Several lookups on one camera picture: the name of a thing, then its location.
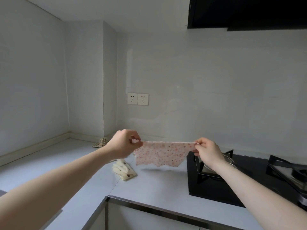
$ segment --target gas stove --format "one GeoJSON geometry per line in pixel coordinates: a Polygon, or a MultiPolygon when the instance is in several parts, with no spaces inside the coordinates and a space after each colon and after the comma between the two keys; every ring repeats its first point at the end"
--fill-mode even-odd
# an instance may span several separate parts
{"type": "MultiPolygon", "coordinates": [[[[272,155],[267,160],[232,153],[233,150],[224,153],[228,163],[307,210],[307,166],[291,164],[272,155]]],[[[244,207],[229,185],[192,152],[187,156],[187,166],[190,195],[244,207]]]]}

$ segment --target forearm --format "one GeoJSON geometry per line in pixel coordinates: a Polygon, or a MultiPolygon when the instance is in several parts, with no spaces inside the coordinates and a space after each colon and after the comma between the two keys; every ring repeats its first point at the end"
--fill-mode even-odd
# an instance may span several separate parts
{"type": "Polygon", "coordinates": [[[215,171],[265,230],[306,229],[307,213],[227,163],[215,171]]]}
{"type": "Polygon", "coordinates": [[[1,229],[39,229],[112,159],[101,148],[11,190],[0,198],[1,229]]]}

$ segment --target pink cloth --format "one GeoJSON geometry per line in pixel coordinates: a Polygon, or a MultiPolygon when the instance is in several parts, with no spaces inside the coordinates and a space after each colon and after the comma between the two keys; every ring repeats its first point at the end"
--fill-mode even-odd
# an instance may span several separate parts
{"type": "Polygon", "coordinates": [[[144,145],[134,151],[136,165],[179,166],[189,151],[195,150],[195,143],[144,141],[144,145]]]}

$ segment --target person's right arm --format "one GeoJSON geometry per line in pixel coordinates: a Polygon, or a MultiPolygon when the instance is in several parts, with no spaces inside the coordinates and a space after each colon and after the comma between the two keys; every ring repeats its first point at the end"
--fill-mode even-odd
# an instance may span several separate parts
{"type": "Polygon", "coordinates": [[[200,138],[196,154],[231,187],[265,230],[307,229],[307,213],[229,165],[215,142],[200,138]]]}

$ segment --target hand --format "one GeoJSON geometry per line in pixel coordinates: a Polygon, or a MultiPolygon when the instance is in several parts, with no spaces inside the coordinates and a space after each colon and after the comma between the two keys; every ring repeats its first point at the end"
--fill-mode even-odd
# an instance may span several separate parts
{"type": "Polygon", "coordinates": [[[103,147],[108,149],[113,159],[122,159],[129,156],[134,150],[143,146],[141,138],[134,130],[117,131],[113,138],[103,147]],[[138,139],[139,142],[132,143],[132,139],[138,139]]]}
{"type": "Polygon", "coordinates": [[[196,140],[195,143],[198,144],[195,145],[196,150],[193,152],[196,156],[200,156],[210,169],[215,170],[218,164],[226,162],[220,147],[214,141],[202,137],[196,140]]]}

★ ★ ★ ★

§ **Prompt**:
Counting the lines above that hold "comma", reply with the number and no other words.

§ **Result of this exercise**:
5